Research Highlights Article

July 12, 2021

Family ties

The relationship between kinship networks and war.

A Scene of the Thirty Years War, which occured between 1618-1648, provides an illuminating example of the relationship of kinship networks to conflict. In the preceding century, Lutheranism and Calvinism had spread across the Holy Roman Empire. A series of wars of religion rocked the continent. With religion so politically charged, inter-confessional royal marriages became very rare. An important tool for the deescalation of dynastic conflict was eliminated.

Ernest Crofts/Wikimedia Commons

News media coverage of summits between world leaders often focuses on the interpersonal dynamics of the individuals involved in a way that can seem superficial and trivial compared to the larger national interests at stake. 

Economist Seth Benzell thinks, however, that we shouldn’t be dismissive of how well world leaders get along.

“Sometimes you read in a newspaper that the president talks to the prime minister of England and they seem to really get along and talk to each other. Often we read that and we roll our eyes and say that that's court politics and not really interesting,” Benzell told the AEA in an interview. “But that stuff is actually important.” 

In a paper in the American Economic Journal: Applied Economics, Benzell and coauthor Kevin Cooke explore how familial ties between European nations affected the likelihood of lasting peace. Their research focuses on royal kinship between 1495 and 1918, but Benzell believes there are modern day implications for how we study international affairs. 

The key question Benzell and Cooke explore is whether ties between royal European families, particularly through marriage, actually secured peace between dynasties.

The paper’s inspiration came from the HBO series Game of Thrones, based on the bestselling fantasy book series by George R.R. Martin about nine noble families fighting for control of the fictional lands of Westeros.

However, it was actually the 16th century Dutch humanist philosopher Desiderius Erasmus who gave the authors their identification strategy.

 

Fighting with family
The figure below shows the inverse relationship between war and connectedness.  Hollow blue circles are the share of monarchy-pairs (dyads) ruled by monarchs with kinship ties by decade. Solid red circles are the share of years these country pairs were at war. The divergence of the best fit lines suggest that as connectedness increased, war declined.

 

It was conventional wisdom during that time that royal dynasties could prevent wars by committing their offspring, or occasionally even themselves, to marry into a rival kingdom.But in his classic work, Education of a Christian Prince, Erasmus challenged the conventional wisdom, saying that “although marriages may secure peace, they certainly cannot make it perpetual; for as soon as one of the pair dies, the bond of accord is broken.”

This gave Benzell an idea about how to get around an essential problem—separating the exact effects of kinship ties from other factors that could influence the likelihood of going to war. 

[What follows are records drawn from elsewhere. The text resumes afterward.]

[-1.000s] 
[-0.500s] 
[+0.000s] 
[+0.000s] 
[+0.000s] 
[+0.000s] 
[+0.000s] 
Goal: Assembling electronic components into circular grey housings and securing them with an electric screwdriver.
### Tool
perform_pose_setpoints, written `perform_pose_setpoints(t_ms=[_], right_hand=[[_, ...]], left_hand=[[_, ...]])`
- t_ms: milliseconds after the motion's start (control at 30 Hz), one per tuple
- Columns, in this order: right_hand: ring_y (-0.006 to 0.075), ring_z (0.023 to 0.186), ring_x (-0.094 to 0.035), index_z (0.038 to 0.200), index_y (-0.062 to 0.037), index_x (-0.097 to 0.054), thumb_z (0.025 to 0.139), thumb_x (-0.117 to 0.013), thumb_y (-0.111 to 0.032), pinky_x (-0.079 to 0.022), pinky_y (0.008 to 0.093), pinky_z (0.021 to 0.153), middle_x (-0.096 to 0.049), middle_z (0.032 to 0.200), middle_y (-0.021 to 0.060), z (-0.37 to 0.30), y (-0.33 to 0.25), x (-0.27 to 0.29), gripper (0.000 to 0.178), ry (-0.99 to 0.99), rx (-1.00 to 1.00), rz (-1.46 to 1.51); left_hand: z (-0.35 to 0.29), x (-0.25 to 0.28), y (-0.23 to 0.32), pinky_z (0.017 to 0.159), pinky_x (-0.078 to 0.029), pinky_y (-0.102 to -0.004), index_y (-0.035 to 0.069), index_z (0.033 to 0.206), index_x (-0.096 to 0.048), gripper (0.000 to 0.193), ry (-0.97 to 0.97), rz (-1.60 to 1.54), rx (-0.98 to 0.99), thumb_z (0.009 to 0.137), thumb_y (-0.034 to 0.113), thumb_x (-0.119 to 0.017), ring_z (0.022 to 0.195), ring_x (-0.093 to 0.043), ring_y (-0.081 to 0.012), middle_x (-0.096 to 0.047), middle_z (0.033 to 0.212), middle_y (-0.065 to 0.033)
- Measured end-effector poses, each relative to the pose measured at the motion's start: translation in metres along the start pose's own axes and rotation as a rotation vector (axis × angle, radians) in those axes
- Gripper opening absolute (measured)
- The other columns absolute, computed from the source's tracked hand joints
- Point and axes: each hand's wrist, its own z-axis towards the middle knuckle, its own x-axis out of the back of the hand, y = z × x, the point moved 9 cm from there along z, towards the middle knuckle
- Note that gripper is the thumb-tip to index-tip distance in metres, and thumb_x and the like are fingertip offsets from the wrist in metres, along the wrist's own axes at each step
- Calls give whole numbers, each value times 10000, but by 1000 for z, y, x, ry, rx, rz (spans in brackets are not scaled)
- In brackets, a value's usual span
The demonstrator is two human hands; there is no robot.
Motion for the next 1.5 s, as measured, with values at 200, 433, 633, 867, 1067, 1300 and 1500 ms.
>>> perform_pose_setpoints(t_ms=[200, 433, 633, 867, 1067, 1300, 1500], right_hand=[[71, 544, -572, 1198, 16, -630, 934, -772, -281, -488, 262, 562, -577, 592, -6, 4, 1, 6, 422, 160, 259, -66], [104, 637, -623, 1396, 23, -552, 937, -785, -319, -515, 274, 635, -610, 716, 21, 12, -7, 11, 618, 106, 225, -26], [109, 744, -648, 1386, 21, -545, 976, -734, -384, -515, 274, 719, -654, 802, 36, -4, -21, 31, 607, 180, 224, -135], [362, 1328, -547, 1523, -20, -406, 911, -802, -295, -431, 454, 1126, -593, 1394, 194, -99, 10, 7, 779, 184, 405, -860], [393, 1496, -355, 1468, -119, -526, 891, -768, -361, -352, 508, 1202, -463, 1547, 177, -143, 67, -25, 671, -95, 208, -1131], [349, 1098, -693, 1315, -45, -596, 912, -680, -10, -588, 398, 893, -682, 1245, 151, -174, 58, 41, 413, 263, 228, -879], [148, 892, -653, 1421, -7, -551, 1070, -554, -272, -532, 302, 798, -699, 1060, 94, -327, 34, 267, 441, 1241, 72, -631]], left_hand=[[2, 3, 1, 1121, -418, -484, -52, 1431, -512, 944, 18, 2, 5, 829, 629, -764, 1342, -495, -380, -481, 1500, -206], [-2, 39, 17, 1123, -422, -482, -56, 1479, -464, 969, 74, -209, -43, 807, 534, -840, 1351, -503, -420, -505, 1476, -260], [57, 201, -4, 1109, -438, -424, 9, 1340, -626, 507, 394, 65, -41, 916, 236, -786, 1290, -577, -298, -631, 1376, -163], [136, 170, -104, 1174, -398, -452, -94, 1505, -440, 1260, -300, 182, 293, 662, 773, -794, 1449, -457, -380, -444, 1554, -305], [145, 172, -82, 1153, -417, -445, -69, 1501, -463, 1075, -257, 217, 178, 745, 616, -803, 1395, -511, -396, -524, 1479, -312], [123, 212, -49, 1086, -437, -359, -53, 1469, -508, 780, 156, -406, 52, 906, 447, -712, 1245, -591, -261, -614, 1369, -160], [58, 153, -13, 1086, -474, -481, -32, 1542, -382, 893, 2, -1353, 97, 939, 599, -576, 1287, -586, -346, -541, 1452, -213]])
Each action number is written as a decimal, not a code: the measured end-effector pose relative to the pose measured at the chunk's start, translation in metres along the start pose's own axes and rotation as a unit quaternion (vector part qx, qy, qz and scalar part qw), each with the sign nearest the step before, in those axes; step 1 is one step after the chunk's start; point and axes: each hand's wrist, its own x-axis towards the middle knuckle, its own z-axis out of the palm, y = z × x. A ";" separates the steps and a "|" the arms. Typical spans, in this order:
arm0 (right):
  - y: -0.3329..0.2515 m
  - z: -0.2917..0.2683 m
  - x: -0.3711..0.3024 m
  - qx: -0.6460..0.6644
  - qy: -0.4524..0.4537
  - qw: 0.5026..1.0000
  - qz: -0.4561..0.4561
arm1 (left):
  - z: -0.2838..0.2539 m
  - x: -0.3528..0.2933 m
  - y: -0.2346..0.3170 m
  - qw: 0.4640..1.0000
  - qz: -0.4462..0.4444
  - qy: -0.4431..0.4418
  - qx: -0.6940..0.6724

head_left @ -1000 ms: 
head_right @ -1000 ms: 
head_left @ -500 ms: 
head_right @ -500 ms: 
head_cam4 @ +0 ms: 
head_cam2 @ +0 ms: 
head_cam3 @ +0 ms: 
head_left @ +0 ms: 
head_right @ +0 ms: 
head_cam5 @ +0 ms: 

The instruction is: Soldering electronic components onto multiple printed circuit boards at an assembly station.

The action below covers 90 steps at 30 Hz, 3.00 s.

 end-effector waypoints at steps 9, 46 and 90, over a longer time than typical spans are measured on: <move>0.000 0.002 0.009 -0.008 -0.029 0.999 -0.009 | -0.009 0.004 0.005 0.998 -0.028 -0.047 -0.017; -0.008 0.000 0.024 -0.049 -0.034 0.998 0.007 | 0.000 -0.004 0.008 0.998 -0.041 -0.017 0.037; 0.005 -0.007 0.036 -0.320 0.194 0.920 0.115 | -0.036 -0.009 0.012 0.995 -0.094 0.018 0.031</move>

“The problem is that if marriage ties prevent wars, you might endogenously select your kids to marry people in other countries that you're either worried about having a war with or countries with which you want to form an alliance,” he said. 

Taking inspiration from Erasmus, the authors looked at what happened after the death of a shared relation instead of what happened after a marriage. They constructed a database of European royal kinship networks, and measured what happened after the apolitical death of rulers’ mutual relatives. (Most were deaths of old age, childbirth, or illness.)

The authors found that if a pair of rulers became completely disconnected after having children who had married, the chance of war between those two countries in a given year increased by 9.5 percentage points. 

According to the authors, their findings also partly explain why Europe became a much more peaceful place after the Napoleonic Wars ended in the early 19th century.

Sometimes you read in a newspaper that the president talks to the prime minister of England and they seem to really get along and talk to each other. Often we read that and we roll our eyes and say that that's court politics and not really interesting. But that stuff is actually important.

Seth Benzell

There was a 50 percent decline in war after 1800. The authors estimate that nearly half of that decline can be explained by growing kinship networks“The countries didn't want to fight each other because the rulers were related to each other,” Benzell said. “How do you win that war? It's going to be very awkward at the next wedding.”

But it’s unclear whether concern about the welfare of relatives was the most important reason that connected monarchs were less likely to fight wars. Family ties also functioned as diplomatic, social, and economic communication networks. Princesses in foreign courts could serve as hostages, representatives, or spies. And royal family connections may have served an indirect role by promoting cultural diffusion and trade, which made war less likely.

Although the authors' data does not extend beyond 1918, there are broad lessons that are relevant today. The main takeaway is that international relations are not always a cold, rational calculus of risk and reward. Personal relationships matter too.

“Anyone who says that the world is just a risk–reward and that there are obvious best strategies for every country, and then countries play those best strategies to the best of their ability …,” Benzell said. “It's only half the game.”

“A Network of Thrones: Kinship and Conflict in Europe, 1495-1918” appears in the July 2021 issue of the American Economic Journal: Applied Economics.